# Week 1 - Introduction to BuzzDB
Last edited: 2026-05-26
In this course we will be using C++ to build a relational database called BuzzDB. In this lecture we cover what BuzzDB is, and why we use C++.
The BuzzDB shown here is a simplified, introductory version to illustrate the core concepts. Over the course we will evolve it into a more complete database with generic tuple types, schemas, and proper disk-based storage.
# BuzzDB
In BuzzDB, the most basic data class is called the Tuple.
class Tuple {
public:
int key; // Identifier column
int value; // Data associated with key
};
A Tuple here represents a full row in the table — it has exactly two integer columns: key (a grouping identifier, not necessarily unique) and value (the data for that row).
This gives us a simple two-column integer table, e.g:
| key | value |
|---|---|
| 1 | 10 |
| 1 | 20 |
| 2 | 50 |
In a real database a tuple would represent a row with arbitrarily many columns of mixed types.
This would typically be implemented as a raw byte array with a separate Schema describing each column’s type and offset — something C++’s low-level memory control makes practical.
This simplified integer key-value form is used here to introduce the core concepts without the added complexity of a type system.
In comparison the heart of the BuzzDB is the class by that name.
class BuzzDB {
public:
// Stores all our tuples
std::vector<Tuple> table;
private:
// Index mapping each key to all values associated with it (supports multiple rows per key)
std::map<int, std::vector<int>> index;
};
This has some key functions.
void BuzzDB::insert(int key, int value) {
Tuple newTuple = {key, value};
table.push_back(newTuple);
index[key].push_back(value);
}
The insert function appends the new Tuple to the table and also updates the index, grouping all values by their key.

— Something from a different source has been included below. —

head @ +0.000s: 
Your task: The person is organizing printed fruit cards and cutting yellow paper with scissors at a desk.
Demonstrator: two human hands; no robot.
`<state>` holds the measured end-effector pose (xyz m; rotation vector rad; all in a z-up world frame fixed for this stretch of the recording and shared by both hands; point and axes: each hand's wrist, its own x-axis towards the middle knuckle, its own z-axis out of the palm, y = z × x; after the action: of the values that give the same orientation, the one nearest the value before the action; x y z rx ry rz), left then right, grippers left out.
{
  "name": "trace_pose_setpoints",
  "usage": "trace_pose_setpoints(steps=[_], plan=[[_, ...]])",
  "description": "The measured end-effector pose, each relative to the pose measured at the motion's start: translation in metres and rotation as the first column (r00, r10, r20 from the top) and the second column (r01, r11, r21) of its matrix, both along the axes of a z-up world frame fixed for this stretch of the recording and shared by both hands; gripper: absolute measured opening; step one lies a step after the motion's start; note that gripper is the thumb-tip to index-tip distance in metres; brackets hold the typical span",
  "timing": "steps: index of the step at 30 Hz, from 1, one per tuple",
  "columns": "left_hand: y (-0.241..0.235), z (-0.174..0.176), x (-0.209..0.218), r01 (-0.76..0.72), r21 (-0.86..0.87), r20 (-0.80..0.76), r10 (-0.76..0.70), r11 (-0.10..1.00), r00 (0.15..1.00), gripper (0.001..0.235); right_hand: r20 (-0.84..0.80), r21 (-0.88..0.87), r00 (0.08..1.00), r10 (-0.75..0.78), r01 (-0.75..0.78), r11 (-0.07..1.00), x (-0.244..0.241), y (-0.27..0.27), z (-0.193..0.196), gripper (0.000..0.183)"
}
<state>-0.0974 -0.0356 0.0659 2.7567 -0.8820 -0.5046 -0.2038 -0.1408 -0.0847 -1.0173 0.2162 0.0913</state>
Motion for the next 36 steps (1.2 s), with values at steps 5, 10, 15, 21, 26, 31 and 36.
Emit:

This index is then used to efficiently implement operations like selectGroupBySum below, without scanning the full table.
void BuzzDB::selectGroupBySum() {
// Iterate over each key
for (auto const &pair: index) {
int sum = 0;
for (auto const &value: pair.second) {
sum += value;
}
std::cout << "key:" << pair.first << ", sum: " << sum << "\n";
}
}
# Why C++?
In this course we will be using C++ to build BuzzDB. C++ has the following advantages:
It is a compiled language, making it fast.
It has low-level control over system resources (memory, I/O, CPU).
It has complex memory management allowing for optimisations on the disk/memory interactions.
It has multi-threading support allowing for concurrency of operations.